Exercise input
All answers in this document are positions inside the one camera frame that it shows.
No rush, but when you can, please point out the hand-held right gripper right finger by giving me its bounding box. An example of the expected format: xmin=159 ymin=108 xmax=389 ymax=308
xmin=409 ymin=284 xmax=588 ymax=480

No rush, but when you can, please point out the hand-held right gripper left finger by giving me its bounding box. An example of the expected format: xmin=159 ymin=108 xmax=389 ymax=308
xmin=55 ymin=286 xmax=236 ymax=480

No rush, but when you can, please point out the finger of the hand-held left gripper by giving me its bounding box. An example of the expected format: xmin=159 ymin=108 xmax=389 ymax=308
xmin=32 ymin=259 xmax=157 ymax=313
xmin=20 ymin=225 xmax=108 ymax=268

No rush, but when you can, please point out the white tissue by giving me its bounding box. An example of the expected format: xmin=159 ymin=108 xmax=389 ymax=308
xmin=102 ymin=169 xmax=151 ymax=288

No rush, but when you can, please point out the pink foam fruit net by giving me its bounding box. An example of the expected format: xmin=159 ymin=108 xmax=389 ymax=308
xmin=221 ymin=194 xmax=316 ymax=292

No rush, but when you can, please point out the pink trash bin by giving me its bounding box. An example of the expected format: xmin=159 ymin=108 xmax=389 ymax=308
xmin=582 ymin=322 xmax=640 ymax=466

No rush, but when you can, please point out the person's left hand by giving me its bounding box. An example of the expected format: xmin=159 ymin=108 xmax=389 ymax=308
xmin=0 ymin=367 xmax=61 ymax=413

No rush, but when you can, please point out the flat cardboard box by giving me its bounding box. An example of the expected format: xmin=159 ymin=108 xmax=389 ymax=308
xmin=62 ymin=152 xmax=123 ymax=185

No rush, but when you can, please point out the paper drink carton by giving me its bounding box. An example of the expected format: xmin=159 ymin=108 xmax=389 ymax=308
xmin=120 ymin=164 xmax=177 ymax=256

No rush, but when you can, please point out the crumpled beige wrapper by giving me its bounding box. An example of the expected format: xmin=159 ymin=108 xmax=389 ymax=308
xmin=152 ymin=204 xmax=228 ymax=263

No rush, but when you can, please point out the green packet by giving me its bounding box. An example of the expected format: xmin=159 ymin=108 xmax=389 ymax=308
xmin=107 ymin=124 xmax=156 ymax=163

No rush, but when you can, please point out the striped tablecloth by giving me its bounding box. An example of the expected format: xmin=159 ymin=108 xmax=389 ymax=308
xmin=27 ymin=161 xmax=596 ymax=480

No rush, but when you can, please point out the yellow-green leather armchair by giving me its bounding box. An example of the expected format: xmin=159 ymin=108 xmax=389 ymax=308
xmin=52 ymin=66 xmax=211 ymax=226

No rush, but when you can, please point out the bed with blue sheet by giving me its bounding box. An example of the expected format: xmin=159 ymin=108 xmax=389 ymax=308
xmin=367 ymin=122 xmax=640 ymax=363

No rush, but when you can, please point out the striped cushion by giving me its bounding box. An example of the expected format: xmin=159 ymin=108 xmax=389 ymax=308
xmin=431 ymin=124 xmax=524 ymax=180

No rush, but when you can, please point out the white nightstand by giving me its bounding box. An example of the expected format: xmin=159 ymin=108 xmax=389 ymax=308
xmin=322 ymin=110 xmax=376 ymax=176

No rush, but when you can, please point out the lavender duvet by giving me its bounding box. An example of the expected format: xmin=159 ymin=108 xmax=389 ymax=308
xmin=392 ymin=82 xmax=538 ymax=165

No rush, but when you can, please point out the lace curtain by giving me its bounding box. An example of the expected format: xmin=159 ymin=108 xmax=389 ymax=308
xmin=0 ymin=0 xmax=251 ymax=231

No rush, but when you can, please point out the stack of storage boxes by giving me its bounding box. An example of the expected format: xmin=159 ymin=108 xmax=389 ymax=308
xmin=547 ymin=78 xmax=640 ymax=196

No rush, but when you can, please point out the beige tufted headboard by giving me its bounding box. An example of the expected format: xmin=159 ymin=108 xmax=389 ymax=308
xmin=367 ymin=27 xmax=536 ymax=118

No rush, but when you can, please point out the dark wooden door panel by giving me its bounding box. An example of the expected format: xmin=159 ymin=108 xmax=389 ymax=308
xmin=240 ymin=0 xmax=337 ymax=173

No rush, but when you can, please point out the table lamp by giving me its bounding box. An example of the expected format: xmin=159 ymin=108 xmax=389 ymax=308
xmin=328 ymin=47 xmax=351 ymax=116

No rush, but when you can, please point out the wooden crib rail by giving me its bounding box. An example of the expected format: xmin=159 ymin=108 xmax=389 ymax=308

What you are asked to do
Exactly as written, give the records again.

Solution for this task
All answers in this document are positions inside the one camera frame that it shows.
No rush, but when you can, please point out the hand-held right gripper right finger by giving me its bounding box. An example of the expected format: xmin=159 ymin=108 xmax=389 ymax=308
xmin=409 ymin=284 xmax=588 ymax=480

No rush, but when you can, please point out the hand-held right gripper left finger by giving me its bounding box. An example of the expected format: xmin=159 ymin=108 xmax=389 ymax=308
xmin=55 ymin=286 xmax=236 ymax=480

No rush, but when you can, please point out the finger of the hand-held left gripper by giving me its bounding box. An example of the expected format: xmin=159 ymin=108 xmax=389 ymax=308
xmin=32 ymin=259 xmax=157 ymax=313
xmin=20 ymin=225 xmax=108 ymax=268

No rush, but when you can, please point out the white tissue by giving me its bounding box. An example of the expected format: xmin=159 ymin=108 xmax=389 ymax=308
xmin=102 ymin=169 xmax=151 ymax=288

No rush, but when you can, please point out the pink foam fruit net by giving me its bounding box. An example of the expected format: xmin=159 ymin=108 xmax=389 ymax=308
xmin=221 ymin=194 xmax=316 ymax=292

No rush, but when you can, please point out the pink trash bin by giving me its bounding box. An example of the expected format: xmin=159 ymin=108 xmax=389 ymax=308
xmin=582 ymin=322 xmax=640 ymax=466

No rush, but when you can, please point out the person's left hand by giving me its bounding box. An example of the expected format: xmin=159 ymin=108 xmax=389 ymax=308
xmin=0 ymin=367 xmax=61 ymax=413

No rush, but when you can, please point out the flat cardboard box by giving me its bounding box. An example of the expected format: xmin=159 ymin=108 xmax=389 ymax=308
xmin=62 ymin=152 xmax=123 ymax=185

No rush, but when you can, please point out the paper drink carton by giving me its bounding box. An example of the expected format: xmin=159 ymin=108 xmax=389 ymax=308
xmin=120 ymin=164 xmax=177 ymax=256

No rush, but when you can, please point out the crumpled beige wrapper by giving me its bounding box. An example of the expected format: xmin=159 ymin=108 xmax=389 ymax=308
xmin=152 ymin=204 xmax=228 ymax=263

No rush, but when you can, please point out the green packet by giving me its bounding box. An example of the expected format: xmin=159 ymin=108 xmax=389 ymax=308
xmin=107 ymin=124 xmax=156 ymax=163

No rush, but when you can, please point out the striped tablecloth by giving me its bounding box. An example of the expected format: xmin=159 ymin=108 xmax=389 ymax=308
xmin=27 ymin=161 xmax=596 ymax=480

No rush, but when you can, please point out the yellow-green leather armchair by giving me its bounding box. An example of the expected format: xmin=159 ymin=108 xmax=389 ymax=308
xmin=52 ymin=66 xmax=211 ymax=226

No rush, but when you can, please point out the bed with blue sheet by giving me its bounding box. An example of the expected format: xmin=159 ymin=108 xmax=389 ymax=308
xmin=367 ymin=122 xmax=640 ymax=363

No rush, but when you can, please point out the striped cushion by giving me its bounding box. An example of the expected format: xmin=159 ymin=108 xmax=389 ymax=308
xmin=431 ymin=124 xmax=524 ymax=180

No rush, but when you can, please point out the white nightstand by giving me its bounding box. An example of the expected format: xmin=159 ymin=108 xmax=389 ymax=308
xmin=322 ymin=110 xmax=376 ymax=176

No rush, but when you can, please point out the lavender duvet by giving me its bounding box. An example of the expected format: xmin=159 ymin=108 xmax=389 ymax=308
xmin=392 ymin=82 xmax=538 ymax=165

No rush, but when you can, please point out the lace curtain by giving me its bounding box. An example of the expected format: xmin=159 ymin=108 xmax=389 ymax=308
xmin=0 ymin=0 xmax=251 ymax=231

No rush, but when you can, please point out the stack of storage boxes by giving me its bounding box. An example of the expected format: xmin=159 ymin=108 xmax=389 ymax=308
xmin=547 ymin=78 xmax=640 ymax=196

No rush, but when you can, please point out the beige tufted headboard by giving me its bounding box. An example of the expected format: xmin=159 ymin=108 xmax=389 ymax=308
xmin=367 ymin=27 xmax=536 ymax=118

No rush, but when you can, please point out the dark wooden door panel by giving me its bounding box. An example of the expected format: xmin=159 ymin=108 xmax=389 ymax=308
xmin=240 ymin=0 xmax=337 ymax=173

No rush, but when you can, please point out the table lamp by giving me its bounding box. An example of the expected format: xmin=159 ymin=108 xmax=389 ymax=308
xmin=328 ymin=47 xmax=351 ymax=116

No rush, but when you can, please point out the wooden crib rail by giving me its bounding box. An example of the expected format: xmin=159 ymin=108 xmax=389 ymax=308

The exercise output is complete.